PI is a powerful feature for ICC in Android. The PI stores a base Intent that will be executed later by another application or component but with the same identity and permissions as the sender application [5]. In fact, PI is a token that one application, such as Application A, sends to another application, such as Application B, thus allowing Application B to inherit Application A’s permissions to execute a predefined piece of code. Therefore, insecure use of PIs can lead to severe security consequences in the form of denial of service attacks, identity theft, and privilege escalation [6, 7].

Several methods have been proposed to detect PI vulnerabilities that vary in their precision, execution time, and analysis type. XManDroid is a security framework that has limited precision and produces a large number of false positives [7]. In [8] is presented a static-based approach that is capable of detecting only one type of PI vulnerability with low precision and many false positives. IntentDroid [9] is a dynamic analysis approach that has inherited the limitations of dynamic analysis such as runtime overhead. PIAnalyzer [10] is a method based on static analysis that is capable of detecting a higher number of PI-related vulnerabilities with higher precision compared to other methods but has the challenge of execution time. Table 1 showcases examples of tools, with comprehensive details elaborated upon in the “Related Work” section.

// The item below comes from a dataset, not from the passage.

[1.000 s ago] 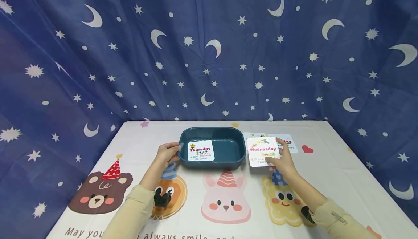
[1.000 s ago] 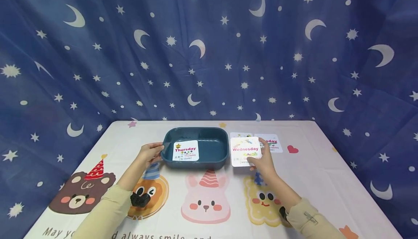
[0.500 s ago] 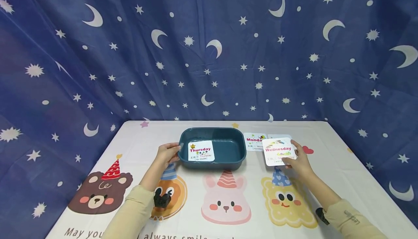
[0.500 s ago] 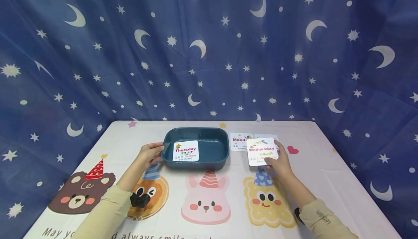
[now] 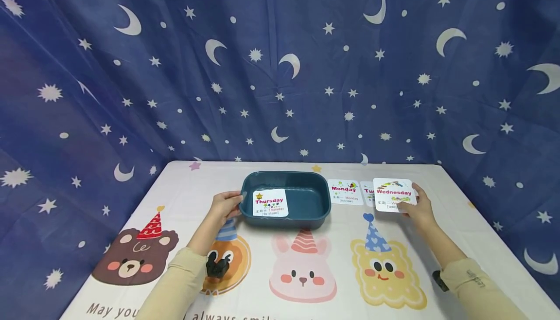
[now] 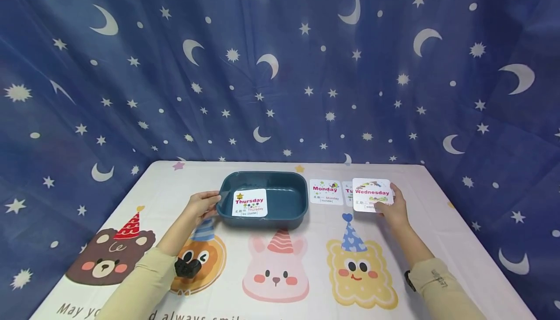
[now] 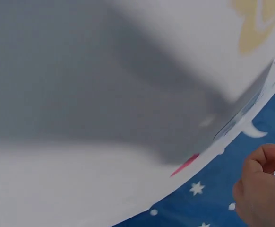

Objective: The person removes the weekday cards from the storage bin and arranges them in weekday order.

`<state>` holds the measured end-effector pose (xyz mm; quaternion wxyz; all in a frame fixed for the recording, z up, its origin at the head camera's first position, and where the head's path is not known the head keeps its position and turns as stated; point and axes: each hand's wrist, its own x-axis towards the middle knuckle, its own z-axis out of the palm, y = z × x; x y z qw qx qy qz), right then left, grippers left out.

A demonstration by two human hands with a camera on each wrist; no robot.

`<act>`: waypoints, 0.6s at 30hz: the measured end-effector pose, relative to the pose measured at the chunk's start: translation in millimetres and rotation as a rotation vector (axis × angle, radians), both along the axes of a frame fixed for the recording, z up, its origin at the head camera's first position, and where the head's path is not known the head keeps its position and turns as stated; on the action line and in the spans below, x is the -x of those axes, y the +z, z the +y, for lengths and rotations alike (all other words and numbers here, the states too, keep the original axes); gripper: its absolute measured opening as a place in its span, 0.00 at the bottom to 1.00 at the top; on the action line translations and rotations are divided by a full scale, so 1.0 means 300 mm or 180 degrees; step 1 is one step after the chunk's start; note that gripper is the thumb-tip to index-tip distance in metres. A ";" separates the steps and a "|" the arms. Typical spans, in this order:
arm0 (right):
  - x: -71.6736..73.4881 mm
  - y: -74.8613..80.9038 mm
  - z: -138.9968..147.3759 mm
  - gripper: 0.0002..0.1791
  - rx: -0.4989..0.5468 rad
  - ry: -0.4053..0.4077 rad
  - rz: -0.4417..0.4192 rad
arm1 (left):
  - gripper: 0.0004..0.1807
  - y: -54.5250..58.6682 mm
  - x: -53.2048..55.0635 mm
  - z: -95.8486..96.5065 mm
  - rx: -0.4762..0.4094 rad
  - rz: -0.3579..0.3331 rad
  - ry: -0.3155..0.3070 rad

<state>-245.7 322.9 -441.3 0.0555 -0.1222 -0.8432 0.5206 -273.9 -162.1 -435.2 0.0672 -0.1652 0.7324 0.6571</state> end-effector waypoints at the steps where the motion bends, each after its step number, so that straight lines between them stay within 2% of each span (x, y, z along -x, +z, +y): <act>1: 0.006 0.003 0.011 0.46 -0.0022 -0.0021 0.0006 | 0.19 -0.001 0.000 0.000 -0.0021 0.0027 -0.0010; 6: 0.033 0.013 0.050 0.47 -0.0169 -0.0091 -0.0011 | 0.19 0.007 0.000 -0.004 -0.0042 0.0101 -0.0035; 11: 0.061 0.018 0.087 0.47 -0.0333 -0.0083 -0.0102 | 0.19 0.005 -0.003 -0.007 -0.0017 0.0086 -0.0044; 18: 0.095 0.023 0.145 0.49 -0.0333 -0.0056 -0.0184 | 0.19 0.005 -0.002 -0.003 -0.0060 0.0061 -0.0023</act>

In this paper, a new PI-related vulnerability is introduced. The PI can be vulnerable if an explicit base Intent is wrapped in the implicit Intent with nonstandard action. However, as far as we know, other methods have been proposed to detect PI vulnerabilities, if the base Intent is explicit, it is considered as a secure PI. The proposed method is a fast and precise method based on static analysis to detect PI-related vulnerabilities. The proposed method is implemented as a tool called PIVAT¹ (see Nomenclature for a complete list of abbreviations). For evaluation, PIVAT is compared with PIAnalyzer. To this end, both methods are implemented and experimentally evaluated for 51 benchmark applications. PIVAT detects the new PI-related vulnerability that is not detected by PIAnalyzer. In addition, PIVAT takes less time to detect the vulnerabilities than PIAnalyzer.

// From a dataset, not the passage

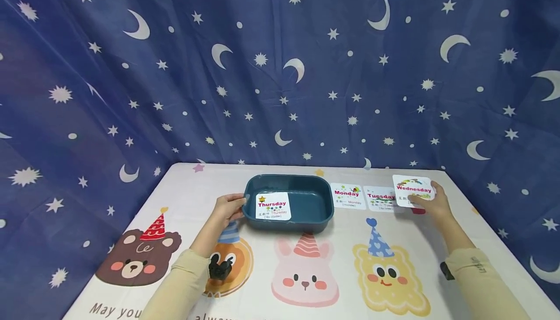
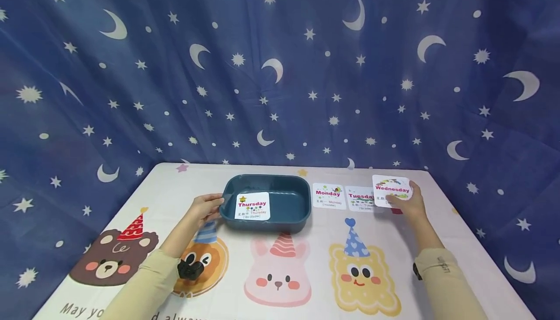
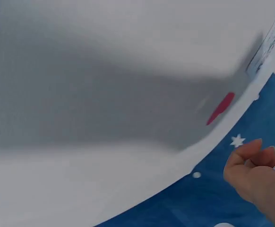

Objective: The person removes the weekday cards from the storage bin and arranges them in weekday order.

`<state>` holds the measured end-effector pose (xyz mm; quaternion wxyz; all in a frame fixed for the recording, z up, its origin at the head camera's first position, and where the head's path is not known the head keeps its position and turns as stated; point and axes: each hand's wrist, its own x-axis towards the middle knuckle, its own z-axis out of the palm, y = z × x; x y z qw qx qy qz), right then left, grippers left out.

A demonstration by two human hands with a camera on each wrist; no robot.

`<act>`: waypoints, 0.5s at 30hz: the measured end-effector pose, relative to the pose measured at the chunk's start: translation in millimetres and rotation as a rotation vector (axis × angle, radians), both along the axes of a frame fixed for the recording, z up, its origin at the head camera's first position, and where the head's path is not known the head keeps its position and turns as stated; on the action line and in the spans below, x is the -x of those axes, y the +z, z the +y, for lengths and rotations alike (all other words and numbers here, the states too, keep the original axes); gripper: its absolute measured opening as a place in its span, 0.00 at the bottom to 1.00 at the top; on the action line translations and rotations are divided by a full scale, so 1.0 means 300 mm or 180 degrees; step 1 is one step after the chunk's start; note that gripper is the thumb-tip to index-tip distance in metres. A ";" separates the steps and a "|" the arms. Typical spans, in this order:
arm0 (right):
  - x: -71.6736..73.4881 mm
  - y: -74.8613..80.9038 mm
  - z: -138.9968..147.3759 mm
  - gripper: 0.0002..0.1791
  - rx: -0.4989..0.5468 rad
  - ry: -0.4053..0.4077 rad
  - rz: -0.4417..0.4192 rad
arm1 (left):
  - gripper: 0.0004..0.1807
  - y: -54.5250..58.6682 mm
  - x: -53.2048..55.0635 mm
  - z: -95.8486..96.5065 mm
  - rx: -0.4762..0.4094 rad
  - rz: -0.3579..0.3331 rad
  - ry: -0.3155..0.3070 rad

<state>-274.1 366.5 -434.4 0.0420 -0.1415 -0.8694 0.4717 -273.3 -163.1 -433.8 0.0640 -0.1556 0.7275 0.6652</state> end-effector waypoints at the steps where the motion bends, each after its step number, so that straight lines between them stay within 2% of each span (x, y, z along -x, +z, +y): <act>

This paper is organized as follows. In Section 2, the basic concepts related to the components of Android applications, Intent and PI objects used for ICC, and PI-related vulnerabilities are described. Section 3 reviews the related literature. In Section 4, a new PI-related vulnerability is introduced. Section 5 describes in detail the proposed method for analyzing and detecting PI vulnerabilities. In Section 6, the evaluation of the proposed method and comparison with PIAnalyzer is presented, and finally, the paper is ended with a conclusion.

2. Background

This section reviews the basic concepts underlying this study. An Android application contains several files and folders. A key file in the structure of Android applications is AndroidManifest.xml, which contains a list of components hosted by an application. Some information in the file is used for communication among components during runtime, while others are related to the permissions applied and requested by the application [12].

Every Android application is made up of four components: (1) Activity that represents the user interface and forms a significant part of Android applications; (2) Broadcast Receiver that waits to receive messages from the Android system or other Android applications, such as incoming calls or text messages from other components or other systems; (3) Content Provider, which acts as a standard interface for sharing data between applications; and (4) Service that runs applications in the background. Service components are unique because their processing is hidden in the user device and creates various opportunities for malicious actions [13].

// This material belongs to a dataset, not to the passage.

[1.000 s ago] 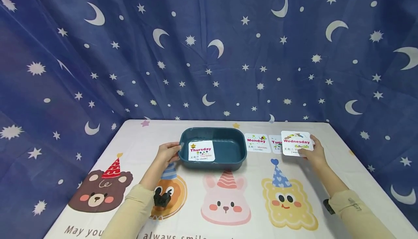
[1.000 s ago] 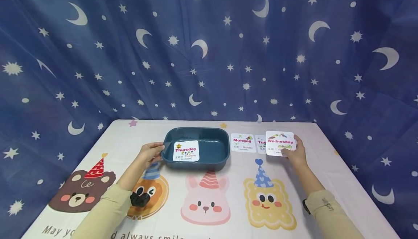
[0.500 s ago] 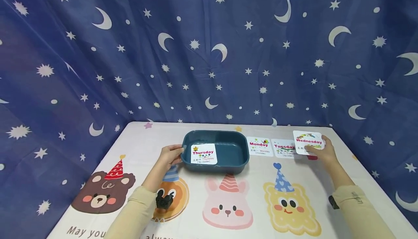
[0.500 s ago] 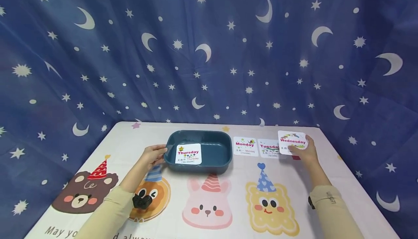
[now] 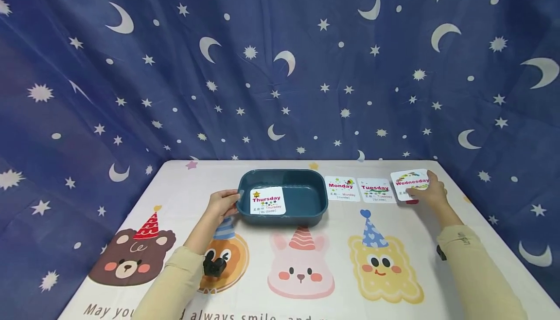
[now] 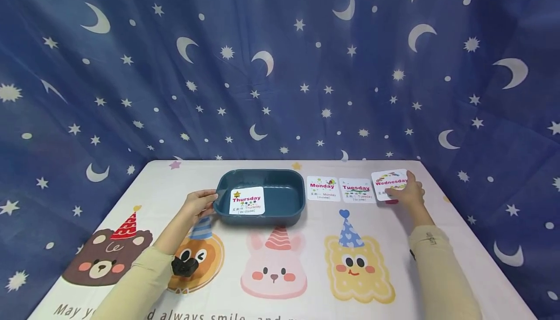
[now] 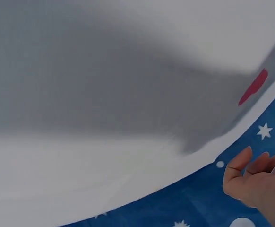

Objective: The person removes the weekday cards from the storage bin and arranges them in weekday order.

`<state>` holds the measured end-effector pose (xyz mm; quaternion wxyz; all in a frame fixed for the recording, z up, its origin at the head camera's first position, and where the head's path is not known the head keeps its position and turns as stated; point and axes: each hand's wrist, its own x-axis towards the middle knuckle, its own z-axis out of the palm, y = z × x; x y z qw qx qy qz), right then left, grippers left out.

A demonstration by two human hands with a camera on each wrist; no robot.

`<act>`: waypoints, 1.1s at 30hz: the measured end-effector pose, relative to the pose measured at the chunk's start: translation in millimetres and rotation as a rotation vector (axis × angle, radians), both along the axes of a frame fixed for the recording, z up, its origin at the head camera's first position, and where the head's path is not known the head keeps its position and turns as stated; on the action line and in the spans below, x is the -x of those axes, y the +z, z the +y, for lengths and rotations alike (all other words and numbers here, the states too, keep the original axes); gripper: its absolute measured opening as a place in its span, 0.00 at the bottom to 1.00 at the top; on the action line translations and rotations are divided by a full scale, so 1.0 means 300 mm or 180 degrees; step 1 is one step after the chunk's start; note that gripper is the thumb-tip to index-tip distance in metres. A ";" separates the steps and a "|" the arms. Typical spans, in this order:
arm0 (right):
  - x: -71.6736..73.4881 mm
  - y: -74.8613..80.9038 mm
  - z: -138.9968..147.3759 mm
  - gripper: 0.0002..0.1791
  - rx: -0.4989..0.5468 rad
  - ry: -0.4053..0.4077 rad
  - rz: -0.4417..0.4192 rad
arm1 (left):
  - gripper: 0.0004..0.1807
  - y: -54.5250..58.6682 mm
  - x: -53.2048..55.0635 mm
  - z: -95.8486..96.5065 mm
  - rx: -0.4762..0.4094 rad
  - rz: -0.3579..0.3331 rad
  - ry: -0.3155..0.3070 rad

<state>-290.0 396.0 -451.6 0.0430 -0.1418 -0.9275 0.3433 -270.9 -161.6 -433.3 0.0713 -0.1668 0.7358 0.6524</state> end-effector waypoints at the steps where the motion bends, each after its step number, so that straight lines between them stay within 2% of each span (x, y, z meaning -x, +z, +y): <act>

An Intent specifies the target component of a message, facilitating communication among Android components. There are two types of Intent: explicit Intent and implicit Intent. An Intent is explicit if it specifies the target component and thus must be passed to the same component. However, if an action instead of a component is specified in an Intent, the Intent is implicit. This Intent can pass the request to any application that can perform the specified action and has declared that action in its Intent filter. To receive an Intent, a service or activity must be declared in the manifest (broadcast receivers can be declared in the manifest or at runtime). If the Exported attribute is true for a component in the manifest, or the component contains at least one Intent filter, then that component is public. This means that it can receive Intents from other applications. Intent filters specify the types of Intent to be delivered to public components [14].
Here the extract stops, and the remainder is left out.